■ **TASK TO COMPLETE**
Transcribe every line of the material below without change, apart from dropping the pictures.

■ ■ ■

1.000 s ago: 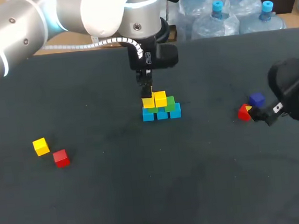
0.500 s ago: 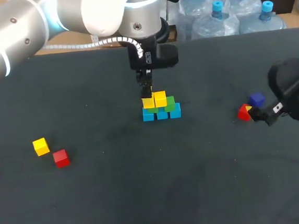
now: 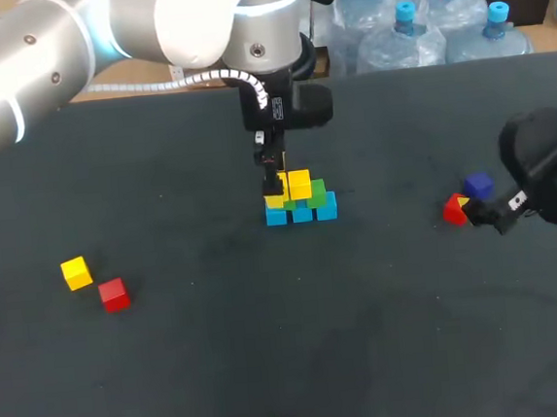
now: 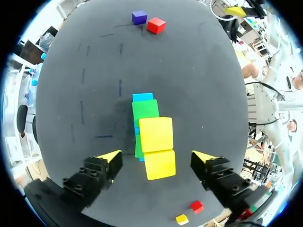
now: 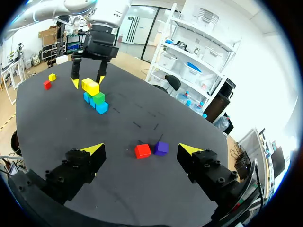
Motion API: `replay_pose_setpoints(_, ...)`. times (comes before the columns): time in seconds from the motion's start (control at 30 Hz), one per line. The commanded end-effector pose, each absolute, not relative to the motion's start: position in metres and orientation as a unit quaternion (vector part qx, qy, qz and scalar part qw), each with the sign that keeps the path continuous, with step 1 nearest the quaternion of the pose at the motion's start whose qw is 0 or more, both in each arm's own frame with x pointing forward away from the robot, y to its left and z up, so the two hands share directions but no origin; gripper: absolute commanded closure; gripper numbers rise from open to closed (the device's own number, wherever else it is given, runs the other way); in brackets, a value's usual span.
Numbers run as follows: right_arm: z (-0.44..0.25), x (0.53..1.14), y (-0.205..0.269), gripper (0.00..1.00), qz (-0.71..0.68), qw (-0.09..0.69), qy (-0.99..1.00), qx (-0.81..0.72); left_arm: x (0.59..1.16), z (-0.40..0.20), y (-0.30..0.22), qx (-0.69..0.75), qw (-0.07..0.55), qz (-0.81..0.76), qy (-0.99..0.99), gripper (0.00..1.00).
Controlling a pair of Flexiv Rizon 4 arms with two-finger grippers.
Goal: Place the blue cubes, place green cubes on the blue cubes, place the yellow cubes on the green cubes, then place the red cubes on the yellow cubes, and place purple cube on the red cubes.
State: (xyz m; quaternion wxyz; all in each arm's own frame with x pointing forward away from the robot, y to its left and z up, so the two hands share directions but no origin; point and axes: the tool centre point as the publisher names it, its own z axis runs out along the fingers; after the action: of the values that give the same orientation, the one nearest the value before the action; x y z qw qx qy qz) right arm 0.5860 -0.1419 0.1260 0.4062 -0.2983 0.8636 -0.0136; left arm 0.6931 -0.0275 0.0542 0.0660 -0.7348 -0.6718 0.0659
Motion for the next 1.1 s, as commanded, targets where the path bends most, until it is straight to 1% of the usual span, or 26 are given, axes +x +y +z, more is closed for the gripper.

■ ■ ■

■ **SOLUTION TO THIS PROBLEM**
1.000 s ago: 
0.500 s ago: 
now: 
now: 
now: 
Motion API: `replay_pose_setpoints(_, ...)`. times (comes before the columns): time in seconds from the motion's start (control at 30 Hz), one per line. The commanded end-effector pose, each absolute, not relative to the motion's start: position in metres and orientation as a unit quaternion (vector part qx, qy, qz and scalar part qw), each with the sign that keeps the path continuous, with step 1 nearest the quaternion of the pose at the motion's start whose qw is 0 or more, both in each arm's own frame with x pointing forward away from the robot, y to its left and z up, so the two hands share directions but no origin; gripper: absolute commanded closure; gripper numbers rise from open to closed (the device's own number, wherever else it is given, runs the other way); in brackets, a value's usual span.
Numbers run as follows: right_arm: z (-0.44..0.25), x (0.53..1.14), y (-0.205..0.269), gripper (0.00..1.00), qz (-0.71..0.68), qw (-0.09..0.69), qy (-0.99..1.00), qx (-0.81..0.72); left_arm: x (0.59..1.16), z (-0.40..0.20), y (-0.30..0.22), qx (-0.69..0.75), qw (-0.07..0.55), qz (-0.81..0.76), qy (-0.99..0.99), gripper (0.00..1.00).
Controlling a pair of Flexiv Rizon 4 arms with two-finger grippers.
Goal: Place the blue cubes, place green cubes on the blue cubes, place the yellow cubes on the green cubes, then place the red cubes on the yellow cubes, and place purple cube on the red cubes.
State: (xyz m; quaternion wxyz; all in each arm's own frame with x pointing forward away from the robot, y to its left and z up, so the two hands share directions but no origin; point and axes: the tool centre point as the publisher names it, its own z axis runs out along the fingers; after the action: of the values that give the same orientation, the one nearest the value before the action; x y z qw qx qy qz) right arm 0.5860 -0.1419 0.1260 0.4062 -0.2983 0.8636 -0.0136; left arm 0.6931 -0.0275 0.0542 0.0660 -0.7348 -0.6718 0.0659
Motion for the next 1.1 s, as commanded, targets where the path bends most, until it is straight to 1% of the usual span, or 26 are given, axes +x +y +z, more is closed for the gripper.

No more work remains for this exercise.